- To: "'chat slug'" <slug-chat@xxxxxxxxxxx>
- Subject: Re: [chat] MTA wars
- From: Michael Lake <mikel@xxxxxxxxxxxxxxxxx>
- Date: Sun, 10 Aug 2003 01:27:09 +1000
- User-agent: Mozilla/5.0 (X11; U; Linux alpha; en-US; rv:1.0.0) Gecko/20020622 Debian/1.0.0-0.woody.1
Malcolm V wrote:
On Wed, 2003-08-06 at 13:38, Michael Lake wrote:
Yes actually. Jill and I have one at home. It still works fine. Jill and
I are quite attached to it as it's a nice PC. Its got a really neat LCD
on the keyboard to show re-assigned keys (something like that).
That LCD screen still amazes me, it was a superb idea. (Imagine pre-gui
days when all "menus" are key driven. Your function keys are the top of
the menu for your application, and printed on the LCD above F1 is
"File", etc. When you press F1, the LCD is updated and now printed above
F1 is "Open", F2 is "Save",etc.)
I've longed for such a keyboard every since I first saw it (and
reprogrammed the display for my Father so all the words were printed
backwards and transposed) on the Apricot some 15 odd years ago. The only
other interface features that come close to its level of useful
innovation are the scroll wheel and optical mice.

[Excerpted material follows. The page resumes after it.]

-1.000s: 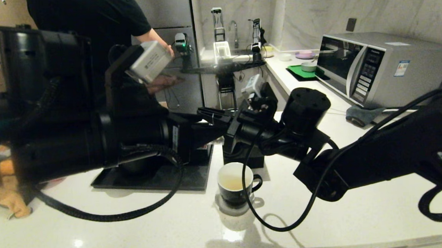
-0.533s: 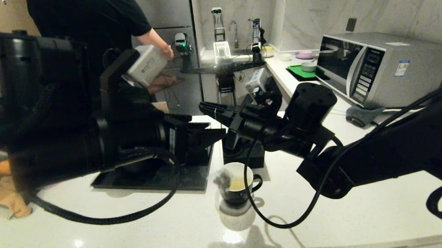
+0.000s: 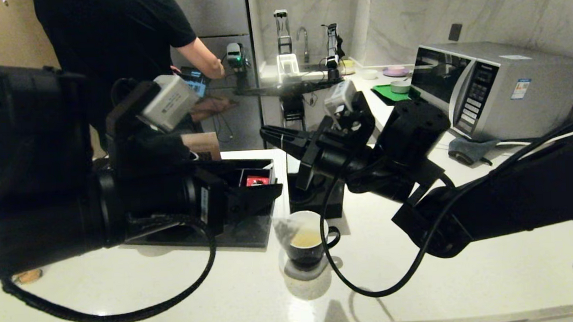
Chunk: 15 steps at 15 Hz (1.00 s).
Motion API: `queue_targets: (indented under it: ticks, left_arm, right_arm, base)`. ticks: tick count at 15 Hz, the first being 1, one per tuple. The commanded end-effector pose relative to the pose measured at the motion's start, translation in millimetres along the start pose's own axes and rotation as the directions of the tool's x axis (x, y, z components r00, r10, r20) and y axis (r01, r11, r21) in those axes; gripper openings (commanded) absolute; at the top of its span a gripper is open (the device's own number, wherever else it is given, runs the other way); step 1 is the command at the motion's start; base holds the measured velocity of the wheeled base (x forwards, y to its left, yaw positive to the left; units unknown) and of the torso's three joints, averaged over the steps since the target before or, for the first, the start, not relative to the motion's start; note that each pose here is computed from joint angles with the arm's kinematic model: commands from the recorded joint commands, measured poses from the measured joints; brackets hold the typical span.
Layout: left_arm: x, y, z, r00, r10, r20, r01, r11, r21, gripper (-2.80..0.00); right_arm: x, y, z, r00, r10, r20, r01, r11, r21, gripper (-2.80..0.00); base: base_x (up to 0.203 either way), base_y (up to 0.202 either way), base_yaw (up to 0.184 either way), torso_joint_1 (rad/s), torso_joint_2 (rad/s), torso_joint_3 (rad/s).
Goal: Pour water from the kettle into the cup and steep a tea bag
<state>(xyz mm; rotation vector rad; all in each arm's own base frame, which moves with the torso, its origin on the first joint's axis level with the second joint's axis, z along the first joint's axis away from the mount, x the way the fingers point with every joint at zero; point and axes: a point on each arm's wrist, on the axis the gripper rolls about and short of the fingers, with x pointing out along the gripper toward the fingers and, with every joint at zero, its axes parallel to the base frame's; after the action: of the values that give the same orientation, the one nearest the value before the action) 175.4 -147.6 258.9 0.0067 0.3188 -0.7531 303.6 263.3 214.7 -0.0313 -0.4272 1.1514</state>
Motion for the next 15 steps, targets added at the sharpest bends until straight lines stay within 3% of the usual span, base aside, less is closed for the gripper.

Ummm.... I dont think the scroll wheel is that great. Its a another
sneaky M$ method to keep users hands on the mice instead of on the
keyboard. Using the keyboard and sensible mapped keys for moving around
a document (i.e. using either emacs or vim) is far more efficient for
text. Mouses are good for CAD things.
Mike
--
Mike Lake
Caver, Linux enthusiast and interested in anything technical.